▸ EXERCISE: Images do not belong in the copy; retype the rest of the entries below exactly.

= = =

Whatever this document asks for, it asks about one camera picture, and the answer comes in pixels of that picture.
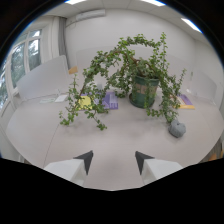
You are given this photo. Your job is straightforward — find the gray balled sock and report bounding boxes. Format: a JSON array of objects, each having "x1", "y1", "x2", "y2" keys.
[{"x1": 168, "y1": 119, "x2": 187, "y2": 139}]

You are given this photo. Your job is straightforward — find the yellow paper sheet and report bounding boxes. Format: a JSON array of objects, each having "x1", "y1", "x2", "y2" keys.
[{"x1": 77, "y1": 95, "x2": 93, "y2": 110}]

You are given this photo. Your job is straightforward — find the white paper sheet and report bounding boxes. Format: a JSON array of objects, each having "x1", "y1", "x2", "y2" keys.
[{"x1": 54, "y1": 94, "x2": 70, "y2": 104}]

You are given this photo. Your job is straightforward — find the purple and yellow book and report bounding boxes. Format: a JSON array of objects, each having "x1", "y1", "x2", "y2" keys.
[{"x1": 176, "y1": 93, "x2": 196, "y2": 110}]

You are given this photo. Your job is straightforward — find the dark green plant pot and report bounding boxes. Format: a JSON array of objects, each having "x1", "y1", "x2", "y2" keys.
[{"x1": 128, "y1": 75, "x2": 160, "y2": 109}]

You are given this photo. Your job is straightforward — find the white desk divider panel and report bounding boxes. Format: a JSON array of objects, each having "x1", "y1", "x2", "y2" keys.
[{"x1": 16, "y1": 54, "x2": 71, "y2": 101}]

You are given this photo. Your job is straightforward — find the translucent desk divider panel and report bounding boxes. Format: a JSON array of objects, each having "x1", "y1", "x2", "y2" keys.
[{"x1": 186, "y1": 68, "x2": 218, "y2": 103}]

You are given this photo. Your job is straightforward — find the green trailing potted plant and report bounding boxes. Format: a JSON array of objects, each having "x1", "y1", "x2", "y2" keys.
[{"x1": 58, "y1": 32, "x2": 187, "y2": 131}]

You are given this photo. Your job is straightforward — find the window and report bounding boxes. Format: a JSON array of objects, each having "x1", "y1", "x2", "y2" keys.
[{"x1": 0, "y1": 28, "x2": 43, "y2": 109}]

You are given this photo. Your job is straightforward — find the ceiling light panel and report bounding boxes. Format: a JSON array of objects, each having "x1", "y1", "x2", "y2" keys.
[
  {"x1": 64, "y1": 0, "x2": 87, "y2": 5},
  {"x1": 180, "y1": 17, "x2": 203, "y2": 34},
  {"x1": 141, "y1": 0, "x2": 166, "y2": 7}
]

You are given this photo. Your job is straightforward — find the wall air conditioner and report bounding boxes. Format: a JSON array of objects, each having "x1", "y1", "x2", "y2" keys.
[{"x1": 65, "y1": 9, "x2": 107, "y2": 28}]

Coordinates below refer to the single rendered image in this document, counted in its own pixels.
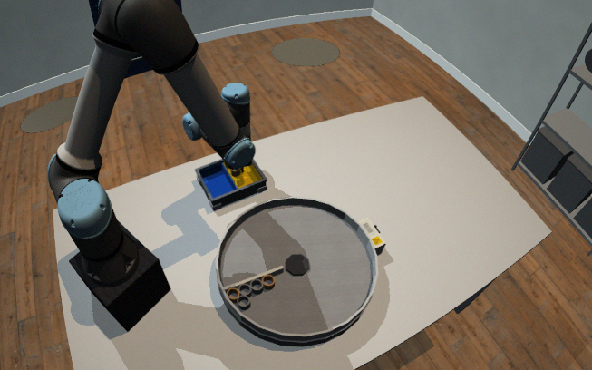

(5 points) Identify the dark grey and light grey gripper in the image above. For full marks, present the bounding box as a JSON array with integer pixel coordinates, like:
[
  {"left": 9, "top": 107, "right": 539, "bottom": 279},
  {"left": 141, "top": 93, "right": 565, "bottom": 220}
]
[{"left": 228, "top": 122, "right": 252, "bottom": 173}]

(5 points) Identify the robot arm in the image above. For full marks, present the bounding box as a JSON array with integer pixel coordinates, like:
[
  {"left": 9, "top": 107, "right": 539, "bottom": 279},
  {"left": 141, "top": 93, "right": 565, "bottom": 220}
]
[{"left": 47, "top": 0, "right": 256, "bottom": 287}]

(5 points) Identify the grey round turntable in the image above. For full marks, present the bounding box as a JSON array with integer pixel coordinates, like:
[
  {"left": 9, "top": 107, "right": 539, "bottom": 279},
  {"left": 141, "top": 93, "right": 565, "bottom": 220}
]
[{"left": 216, "top": 196, "right": 386, "bottom": 347}]

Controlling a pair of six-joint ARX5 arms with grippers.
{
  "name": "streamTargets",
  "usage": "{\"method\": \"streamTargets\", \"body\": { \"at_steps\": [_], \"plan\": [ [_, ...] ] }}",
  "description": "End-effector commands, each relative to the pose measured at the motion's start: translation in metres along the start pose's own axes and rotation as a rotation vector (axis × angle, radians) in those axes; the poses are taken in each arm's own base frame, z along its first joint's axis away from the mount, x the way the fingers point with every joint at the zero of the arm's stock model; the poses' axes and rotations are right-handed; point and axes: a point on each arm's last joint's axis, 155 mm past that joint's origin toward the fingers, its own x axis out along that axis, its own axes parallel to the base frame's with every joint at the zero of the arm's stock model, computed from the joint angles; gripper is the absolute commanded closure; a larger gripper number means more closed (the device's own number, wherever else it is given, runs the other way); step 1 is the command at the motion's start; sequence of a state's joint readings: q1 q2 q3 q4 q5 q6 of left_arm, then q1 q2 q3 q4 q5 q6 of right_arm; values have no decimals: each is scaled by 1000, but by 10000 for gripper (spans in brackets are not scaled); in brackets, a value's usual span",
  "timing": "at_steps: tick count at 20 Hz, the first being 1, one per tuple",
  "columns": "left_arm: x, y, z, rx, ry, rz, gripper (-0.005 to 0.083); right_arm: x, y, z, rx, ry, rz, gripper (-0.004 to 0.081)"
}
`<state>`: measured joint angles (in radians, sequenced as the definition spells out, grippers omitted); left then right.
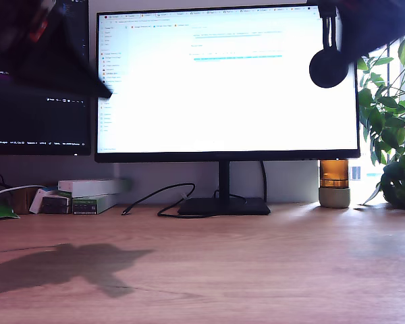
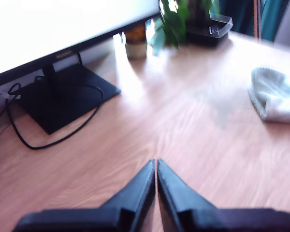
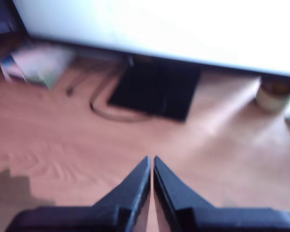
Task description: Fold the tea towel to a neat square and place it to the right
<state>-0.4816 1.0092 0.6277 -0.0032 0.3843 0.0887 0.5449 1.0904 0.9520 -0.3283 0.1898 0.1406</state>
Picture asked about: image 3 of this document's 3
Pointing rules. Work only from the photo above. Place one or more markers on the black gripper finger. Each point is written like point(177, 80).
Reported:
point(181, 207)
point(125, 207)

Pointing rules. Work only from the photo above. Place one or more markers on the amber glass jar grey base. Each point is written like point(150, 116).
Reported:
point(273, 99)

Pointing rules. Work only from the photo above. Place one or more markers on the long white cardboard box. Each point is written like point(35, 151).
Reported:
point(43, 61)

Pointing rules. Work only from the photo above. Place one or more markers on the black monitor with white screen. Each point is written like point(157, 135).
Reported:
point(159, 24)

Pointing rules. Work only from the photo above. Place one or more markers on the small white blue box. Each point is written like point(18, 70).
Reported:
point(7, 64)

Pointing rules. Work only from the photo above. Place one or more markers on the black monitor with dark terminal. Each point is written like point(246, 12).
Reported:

= = =

▸ SOLUTION TO THIS TASK:
Whatever this document asks for, it asks about one camera picture, and the answer comes in pixels of that picture.
You are given this photo. Your job is straightforward — find the gray balled sock and report bounding boxes. Format: a JSON array of objects, each having "x1", "y1", "x2", "y2" keys.
[{"x1": 168, "y1": 119, "x2": 187, "y2": 139}]

You are given this photo. Your job is straightforward — find the yellow paper sheet and report bounding boxes. Format: a JSON array of objects, each having "x1", "y1", "x2", "y2" keys.
[{"x1": 77, "y1": 95, "x2": 93, "y2": 110}]

You are given this photo. Your job is straightforward — find the white paper sheet and report bounding boxes. Format: a JSON array of objects, each having "x1", "y1", "x2", "y2" keys.
[{"x1": 54, "y1": 94, "x2": 70, "y2": 104}]

You are given this photo. Your job is straightforward — find the purple and yellow book and report bounding boxes. Format: a JSON array of objects, each having "x1", "y1", "x2", "y2" keys.
[{"x1": 176, "y1": 93, "x2": 196, "y2": 110}]

You are given this photo. Your job is straightforward — find the dark green plant pot and report bounding boxes. Format: a JSON array of objects, each having "x1", "y1", "x2", "y2" keys.
[{"x1": 128, "y1": 75, "x2": 160, "y2": 109}]

You are given this photo. Your job is straightforward — find the white desk divider panel and report bounding boxes. Format: a JSON array of objects, each having "x1", "y1", "x2", "y2" keys.
[{"x1": 16, "y1": 54, "x2": 71, "y2": 101}]

You are given this photo. Your job is straightforward — find the translucent desk divider panel and report bounding boxes. Format: a JSON array of objects, each having "x1", "y1", "x2", "y2" keys.
[{"x1": 186, "y1": 68, "x2": 218, "y2": 103}]

You are given this photo. Your job is straightforward — find the green trailing potted plant and report bounding boxes. Format: a JSON array of objects, each having "x1", "y1", "x2", "y2" keys.
[{"x1": 58, "y1": 32, "x2": 187, "y2": 131}]

You are given this photo. Your job is straightforward — find the window and report bounding boxes. Format: a JSON array of objects, each having "x1", "y1", "x2", "y2" keys.
[{"x1": 0, "y1": 28, "x2": 43, "y2": 109}]

You are given this photo. Your job is straightforward — find the ceiling light panel and report bounding boxes. Format: a JSON array of objects, each having "x1", "y1", "x2", "y2" keys.
[
  {"x1": 64, "y1": 0, "x2": 87, "y2": 5},
  {"x1": 180, "y1": 17, "x2": 203, "y2": 34},
  {"x1": 141, "y1": 0, "x2": 166, "y2": 7}
]

You are given this photo. Your job is straightforward — find the wall air conditioner and report bounding boxes. Format: a JSON array of objects, each having "x1", "y1", "x2", "y2" keys.
[{"x1": 65, "y1": 9, "x2": 107, "y2": 28}]

Coordinates below refer to the single rendered image in this document, counted in its own pixels.

(5 points) Identify the dark grey and light grey gripper in the image above. For full marks, present the bounding box as a JSON array with integer pixel coordinates, like:
[
  {"left": 9, "top": 107, "right": 539, "bottom": 279},
  {"left": 141, "top": 93, "right": 565, "bottom": 220}
]
[{"left": 228, "top": 122, "right": 252, "bottom": 173}]

(5 points) Identify the robot arm in the image above. For full marks, present the bounding box as a JSON array with integer pixel coordinates, like:
[
  {"left": 9, "top": 107, "right": 539, "bottom": 279},
  {"left": 141, "top": 93, "right": 565, "bottom": 220}
]
[{"left": 47, "top": 0, "right": 256, "bottom": 287}]

(5 points) Identify the grey round turntable in the image above. For full marks, present the bounding box as a JSON array with integer pixel coordinates, like:
[
  {"left": 9, "top": 107, "right": 539, "bottom": 279},
  {"left": 141, "top": 93, "right": 565, "bottom": 220}
]
[{"left": 216, "top": 196, "right": 386, "bottom": 347}]

Controlling a pair of six-joint ARX5 arms with grippers.
{
  "name": "streamTargets",
  "usage": "{\"method\": \"streamTargets\", \"body\": { \"at_steps\": [_], \"plan\": [ [_, ...] ] }}",
  "description": "End-effector commands, each relative to the pose measured at the motion's start: translation in metres along the start pose's own axes and rotation as a rotation vector (axis × angle, radians) in those axes; the poses are taken in each arm's own base frame, z along its first joint's axis away from the mount, x the way the fingers point with every joint at the zero of the arm's stock model; the poses' axes and rotations are right-handed; point and axes: a point on each arm's last joint's axis, 155 mm past that joint's origin toward the fingers, its own x axis out along that axis, its own axes parallel to the base frame's with every joint at the zero of the arm's stock model, computed from the joint angles; gripper is the absolute commanded closure; a larger gripper number means more closed (the device's own number, wherever else it is given, runs the other way); step 1 is the command at the motion's start; sequence of a state's joint readings: q1 q2 q3 q4 q5 q6 of left_arm, then q1 q2 q3 q4 q5 q6 of right_arm; values have no decimals: each is scaled by 1000, but by 10000 for gripper (spans in brackets are not scaled); in brackets, a value's usual span",
  "timing": "at_steps: tick count at 20 Hz, the first being 1, one per tuple",
  "columns": "left_arm: x, y, z, rx, ry, rz, gripper (-0.005 to 0.083); right_arm: x, y, z, rx, ry, rz, gripper (-0.004 to 0.081)"
}
`<state>`: measured joint angles (in radians, sequenced as the definition spells out, grippers omitted); left then right.
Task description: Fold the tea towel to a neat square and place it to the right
<state>-0.4816 1.0092 0.6277 -0.0032 0.3843 0.0887 0.5449 1.0904 0.9520 -0.3283 0.1898 0.1406</state>
Picture asked about: image 3 of this document's 3
Pointing rules. Work only from the photo above. Place one or more markers on the black gripper finger. Each point is written like point(177, 80).
Reported:
point(181, 207)
point(125, 207)

Pointing rules. Work only from the photo above. Place one or more markers on the amber glass jar grey base. Each point is written like point(150, 116).
Reported:
point(273, 99)

Pointing rules. Work only from the photo above. Place one or more markers on the long white cardboard box. Each point is written like point(35, 151).
Reported:
point(43, 61)

Pointing rules. Work only from the photo above. Place one or more markers on the black monitor with white screen. Each point is written like point(157, 135).
Reported:
point(159, 24)

Pointing rules. Work only from the photo above. Place one or more markers on the small white blue box. Each point is written like point(18, 70).
Reported:
point(7, 64)

Pointing rules. Work only from the photo above. Place one or more markers on the black monitor with dark terminal. Each point is written like point(246, 12).
Reported:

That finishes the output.